Government and civil society are prepared for this backyard disaster paradigm because we’ve been called to respond to so many before. But the coronavirus pandemic is a uniquely national crisis affecting every nook and cranny of the country, and policymakers have struggled to develop a “whole of America” response.

Predictably, the gut reaction in Washington has been to spend money — lots. But even as Congress writes trillion-dollar checks to stabilize the economy, the unprecedented strain on our health systems, schools and essential public services is so acute that stimulus alone won’t be enough.

America will need to tap a well far deeper than its treasury if it’s going to pull itself out of this hole. We’re not going to spend our way out of these problems, but we can serve our way out of them together.

Even in isolation, Americans are united and hungry to serve and help their communities recover, but few know how. New legislation introduced by a bipartisan group of lawmakers would connect this profound desire to serve with concrete opportunities to get the country back to normal by increasing our investment in civilian national service.

National service programs, which augment the enormous contributions of community and faith-based nonprofits by mobilizing Americans in sustained service, are among the least funded in the constellation of federal agencies even though they generate some of the highest returns on investment for government and society.

AmeriCorps is already on the ground working in hard-hit communities, just as it’s done in every local natural disaster for the last 25 years.

All across the country, AmeriCorps members are supporting testing and contact tracing efforts at the direction of governors; assisting with intake at drive-thru COVID-19 testing centers to support the CDC; organizing blood drives; setting up temporary isolation sites; delivering emergency food and supplies to vulnerable populations; making support calls to elderly and medically fragile community members; and supporting students to mitigate the tremendous learning loss resulting from school closures.

In schools, where students and teachers are making the bumpy transition to distance learning, AmeriCorps members’ work will be felt for a generation as they address the twin challenges of prolonged classroom absences and historic state and local revenue shortfalls. The longer students are out of conventional classroom settings, the more likely they are to slip through the cracks as already stressed parents step into the void as unprepared educators. As if the distance learning paradigm wasn’t challenging enough, research from the last recession showed that forced cuts in education spending tracked with poorer student performance and that downturns in families’ personal economies negatively affected students. AmeriCorps members are addressing those challenges in real time by providing meaningful virtual and academic support as students navigate this “new normal.”

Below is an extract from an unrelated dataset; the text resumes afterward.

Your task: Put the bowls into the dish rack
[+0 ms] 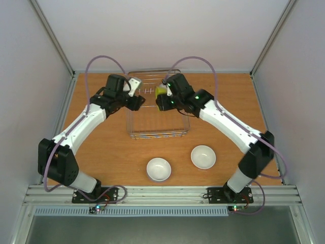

The limited funding currently available has allowed AmeriCorps to deploy 75,000 national service members to help address core weaknesses in education, the economy and public health exposed by this pandemic.

But by leaning into the robust national service infrastructure that supports AmeriCorps, as Sen. Chris Coons and other House and Senate lawmakers have proposed, the country could deploy around a quarter of a million civilian national service members annually to help us respond to and recover from this pandemic.

That’s a quarter of a million service members helping to teach and tutor America’s students, testing and treating our work force, and doing the hard work of pulling us out of this.

The road to normal is a long and uncertain one, but one thing is clear: National service is delivering meaningful results in communities across the country, and Congress needs to support its vital response and recovery work.

AnnMaura Connolly is the president of Voices for National Service and the chief strategy officer of City Year Inc., an education nonprofit funded partly by AmeriCorps and dedicated to helping public schools.

Eric Tanenblatt is a former Republican board member of the Corporation for National & Community Service, the independent federal agency that administers AmeriCorps. He serves as the global public policy chair of the international law firm Dentons.